* What to do
For this exercise, return exactly the lines of the material below that begin at the one with "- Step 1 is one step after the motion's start" and stop after the one with "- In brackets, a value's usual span".

* Available data

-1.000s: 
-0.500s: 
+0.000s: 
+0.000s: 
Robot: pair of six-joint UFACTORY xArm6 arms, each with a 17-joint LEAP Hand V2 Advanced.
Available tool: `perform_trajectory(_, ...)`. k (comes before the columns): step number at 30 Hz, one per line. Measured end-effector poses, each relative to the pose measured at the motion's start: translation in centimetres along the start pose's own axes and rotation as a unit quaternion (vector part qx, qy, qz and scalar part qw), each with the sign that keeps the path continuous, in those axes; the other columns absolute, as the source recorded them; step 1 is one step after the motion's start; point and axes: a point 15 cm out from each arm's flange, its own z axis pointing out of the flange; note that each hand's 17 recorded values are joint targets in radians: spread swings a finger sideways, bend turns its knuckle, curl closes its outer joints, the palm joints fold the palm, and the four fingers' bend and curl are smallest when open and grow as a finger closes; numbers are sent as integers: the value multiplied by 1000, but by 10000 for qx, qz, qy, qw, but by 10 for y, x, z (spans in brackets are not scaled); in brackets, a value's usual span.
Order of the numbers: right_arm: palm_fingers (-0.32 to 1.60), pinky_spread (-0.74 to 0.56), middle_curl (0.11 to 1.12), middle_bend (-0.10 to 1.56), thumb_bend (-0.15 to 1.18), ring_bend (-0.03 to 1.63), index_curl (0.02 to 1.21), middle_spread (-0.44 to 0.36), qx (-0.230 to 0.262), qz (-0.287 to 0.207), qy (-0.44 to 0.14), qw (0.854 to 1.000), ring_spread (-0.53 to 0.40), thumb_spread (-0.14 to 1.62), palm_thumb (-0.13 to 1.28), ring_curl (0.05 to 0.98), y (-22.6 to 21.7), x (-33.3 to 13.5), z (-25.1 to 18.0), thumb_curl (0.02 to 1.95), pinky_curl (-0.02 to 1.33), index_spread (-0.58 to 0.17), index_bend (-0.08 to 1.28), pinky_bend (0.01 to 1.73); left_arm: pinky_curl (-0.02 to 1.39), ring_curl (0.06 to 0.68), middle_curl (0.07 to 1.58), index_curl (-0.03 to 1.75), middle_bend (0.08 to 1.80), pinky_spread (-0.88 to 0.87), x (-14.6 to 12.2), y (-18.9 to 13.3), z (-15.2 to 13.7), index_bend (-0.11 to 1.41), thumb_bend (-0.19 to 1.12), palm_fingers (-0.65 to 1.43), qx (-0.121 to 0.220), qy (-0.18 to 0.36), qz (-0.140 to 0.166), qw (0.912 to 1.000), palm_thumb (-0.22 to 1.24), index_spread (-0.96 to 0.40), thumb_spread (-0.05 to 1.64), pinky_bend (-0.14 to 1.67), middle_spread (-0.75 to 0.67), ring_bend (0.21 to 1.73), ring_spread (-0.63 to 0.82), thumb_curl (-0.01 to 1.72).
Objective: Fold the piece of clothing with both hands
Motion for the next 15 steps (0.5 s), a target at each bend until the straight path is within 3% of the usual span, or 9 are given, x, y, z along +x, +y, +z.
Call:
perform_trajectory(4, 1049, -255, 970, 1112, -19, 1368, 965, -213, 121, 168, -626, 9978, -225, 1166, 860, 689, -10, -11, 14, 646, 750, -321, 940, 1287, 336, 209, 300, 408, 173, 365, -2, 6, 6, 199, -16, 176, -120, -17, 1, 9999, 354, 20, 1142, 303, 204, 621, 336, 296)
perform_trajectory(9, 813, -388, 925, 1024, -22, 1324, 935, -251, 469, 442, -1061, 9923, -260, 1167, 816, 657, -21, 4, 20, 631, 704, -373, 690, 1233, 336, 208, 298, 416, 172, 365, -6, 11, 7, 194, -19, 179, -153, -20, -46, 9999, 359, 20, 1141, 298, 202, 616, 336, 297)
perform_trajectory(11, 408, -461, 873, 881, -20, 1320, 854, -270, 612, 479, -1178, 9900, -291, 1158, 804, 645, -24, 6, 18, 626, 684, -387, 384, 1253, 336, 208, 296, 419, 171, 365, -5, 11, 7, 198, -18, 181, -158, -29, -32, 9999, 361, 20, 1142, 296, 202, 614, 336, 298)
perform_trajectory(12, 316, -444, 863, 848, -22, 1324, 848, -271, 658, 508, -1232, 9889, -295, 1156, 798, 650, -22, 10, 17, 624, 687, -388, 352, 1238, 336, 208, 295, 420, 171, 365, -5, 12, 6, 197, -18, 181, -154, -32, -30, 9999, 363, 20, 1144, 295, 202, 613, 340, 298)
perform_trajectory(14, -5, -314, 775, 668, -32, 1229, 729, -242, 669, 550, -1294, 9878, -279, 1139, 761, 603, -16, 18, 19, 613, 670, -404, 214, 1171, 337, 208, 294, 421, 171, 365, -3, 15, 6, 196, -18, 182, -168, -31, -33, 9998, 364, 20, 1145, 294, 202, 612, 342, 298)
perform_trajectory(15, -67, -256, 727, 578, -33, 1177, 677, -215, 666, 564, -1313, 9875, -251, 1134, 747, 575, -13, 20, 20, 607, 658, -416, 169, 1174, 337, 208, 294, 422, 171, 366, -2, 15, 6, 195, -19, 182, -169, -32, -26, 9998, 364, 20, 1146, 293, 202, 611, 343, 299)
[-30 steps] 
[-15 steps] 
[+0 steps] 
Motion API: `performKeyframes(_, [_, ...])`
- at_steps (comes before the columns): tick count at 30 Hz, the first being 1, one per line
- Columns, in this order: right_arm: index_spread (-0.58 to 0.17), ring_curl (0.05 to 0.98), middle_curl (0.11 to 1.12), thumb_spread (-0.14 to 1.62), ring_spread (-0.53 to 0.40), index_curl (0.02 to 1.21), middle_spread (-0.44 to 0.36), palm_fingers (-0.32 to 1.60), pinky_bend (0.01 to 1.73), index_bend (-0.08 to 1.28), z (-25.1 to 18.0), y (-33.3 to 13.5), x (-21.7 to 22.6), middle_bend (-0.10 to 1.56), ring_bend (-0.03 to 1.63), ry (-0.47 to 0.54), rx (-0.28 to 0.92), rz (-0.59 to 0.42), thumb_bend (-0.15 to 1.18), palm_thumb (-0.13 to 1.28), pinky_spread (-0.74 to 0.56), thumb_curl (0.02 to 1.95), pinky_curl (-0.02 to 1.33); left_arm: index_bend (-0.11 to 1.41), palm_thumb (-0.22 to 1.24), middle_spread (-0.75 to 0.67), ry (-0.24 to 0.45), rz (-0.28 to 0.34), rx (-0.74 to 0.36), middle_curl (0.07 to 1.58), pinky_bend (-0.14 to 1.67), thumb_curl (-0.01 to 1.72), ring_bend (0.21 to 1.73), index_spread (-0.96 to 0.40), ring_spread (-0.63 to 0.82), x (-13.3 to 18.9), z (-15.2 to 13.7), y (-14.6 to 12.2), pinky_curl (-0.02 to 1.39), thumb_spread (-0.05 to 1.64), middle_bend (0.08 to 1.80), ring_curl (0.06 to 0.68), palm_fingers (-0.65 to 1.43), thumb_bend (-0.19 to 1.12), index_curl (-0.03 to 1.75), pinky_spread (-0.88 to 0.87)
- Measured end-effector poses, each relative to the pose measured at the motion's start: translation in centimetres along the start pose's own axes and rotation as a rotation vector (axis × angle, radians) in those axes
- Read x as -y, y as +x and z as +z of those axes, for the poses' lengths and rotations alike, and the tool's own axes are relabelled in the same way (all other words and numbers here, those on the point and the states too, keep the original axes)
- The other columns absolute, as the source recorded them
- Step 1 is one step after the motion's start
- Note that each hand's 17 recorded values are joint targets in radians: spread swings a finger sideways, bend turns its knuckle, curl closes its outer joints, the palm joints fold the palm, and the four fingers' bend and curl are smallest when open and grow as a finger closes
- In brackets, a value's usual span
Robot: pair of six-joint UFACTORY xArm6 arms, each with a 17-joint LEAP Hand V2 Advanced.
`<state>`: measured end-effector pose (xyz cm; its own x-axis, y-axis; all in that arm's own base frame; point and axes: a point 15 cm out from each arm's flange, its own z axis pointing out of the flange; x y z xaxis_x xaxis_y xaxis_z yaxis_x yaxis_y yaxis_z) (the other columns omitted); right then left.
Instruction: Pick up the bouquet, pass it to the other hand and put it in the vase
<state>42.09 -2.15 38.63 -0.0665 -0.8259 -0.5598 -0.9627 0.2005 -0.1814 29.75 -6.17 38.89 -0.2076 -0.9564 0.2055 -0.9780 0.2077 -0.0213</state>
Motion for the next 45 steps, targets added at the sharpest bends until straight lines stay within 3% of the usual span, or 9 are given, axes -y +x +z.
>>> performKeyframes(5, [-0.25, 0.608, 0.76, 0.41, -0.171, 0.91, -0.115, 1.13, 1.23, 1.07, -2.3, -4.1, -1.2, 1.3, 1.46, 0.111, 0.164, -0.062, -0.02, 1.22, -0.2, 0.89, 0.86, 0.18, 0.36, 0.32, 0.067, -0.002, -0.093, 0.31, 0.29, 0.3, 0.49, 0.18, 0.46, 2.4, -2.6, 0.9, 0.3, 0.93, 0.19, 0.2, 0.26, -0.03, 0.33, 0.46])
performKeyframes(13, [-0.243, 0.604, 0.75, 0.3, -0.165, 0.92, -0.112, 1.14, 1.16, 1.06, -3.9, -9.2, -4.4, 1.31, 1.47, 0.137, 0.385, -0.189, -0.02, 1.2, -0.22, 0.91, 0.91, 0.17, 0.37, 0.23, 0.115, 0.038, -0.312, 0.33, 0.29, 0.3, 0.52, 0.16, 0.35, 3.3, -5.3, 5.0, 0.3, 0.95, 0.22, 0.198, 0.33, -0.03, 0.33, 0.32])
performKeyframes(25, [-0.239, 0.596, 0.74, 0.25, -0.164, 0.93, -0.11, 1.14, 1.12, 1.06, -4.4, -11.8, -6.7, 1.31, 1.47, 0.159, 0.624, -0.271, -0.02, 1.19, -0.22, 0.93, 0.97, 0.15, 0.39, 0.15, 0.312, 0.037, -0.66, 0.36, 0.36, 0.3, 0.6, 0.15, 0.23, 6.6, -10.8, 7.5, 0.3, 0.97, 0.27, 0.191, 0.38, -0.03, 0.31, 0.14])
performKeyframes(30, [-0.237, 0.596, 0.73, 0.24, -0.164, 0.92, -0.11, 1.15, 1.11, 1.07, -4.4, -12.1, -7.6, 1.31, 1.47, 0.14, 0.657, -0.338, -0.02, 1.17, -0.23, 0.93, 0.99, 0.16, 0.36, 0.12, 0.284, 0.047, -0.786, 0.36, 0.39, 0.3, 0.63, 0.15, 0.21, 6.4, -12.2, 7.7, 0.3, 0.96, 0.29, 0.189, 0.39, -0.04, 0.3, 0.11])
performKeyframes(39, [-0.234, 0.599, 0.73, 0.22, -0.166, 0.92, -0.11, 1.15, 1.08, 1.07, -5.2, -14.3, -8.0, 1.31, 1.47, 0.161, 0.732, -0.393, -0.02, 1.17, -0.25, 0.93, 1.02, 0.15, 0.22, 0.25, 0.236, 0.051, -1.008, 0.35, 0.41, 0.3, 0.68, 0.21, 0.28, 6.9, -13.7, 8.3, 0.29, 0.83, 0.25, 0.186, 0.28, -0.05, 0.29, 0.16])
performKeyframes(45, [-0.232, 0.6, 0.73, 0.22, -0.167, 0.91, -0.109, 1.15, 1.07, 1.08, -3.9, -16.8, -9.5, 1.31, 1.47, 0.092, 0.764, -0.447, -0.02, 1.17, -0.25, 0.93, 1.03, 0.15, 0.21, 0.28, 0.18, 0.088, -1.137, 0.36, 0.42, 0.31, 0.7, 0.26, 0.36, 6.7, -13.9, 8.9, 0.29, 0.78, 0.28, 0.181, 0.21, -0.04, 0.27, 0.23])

* Reply to the task
- Step 1 is one step after the motion's start
- Note that each hand's 17 recorded values are joint targets in radians: spread swings a finger sideways, bend turns its knuckle, curl closes its outer joints, the palm joints fold the palm, and the four fingers' bend and curl are smallest when open and grow as a finger closes
- In brackets, a value's usual span

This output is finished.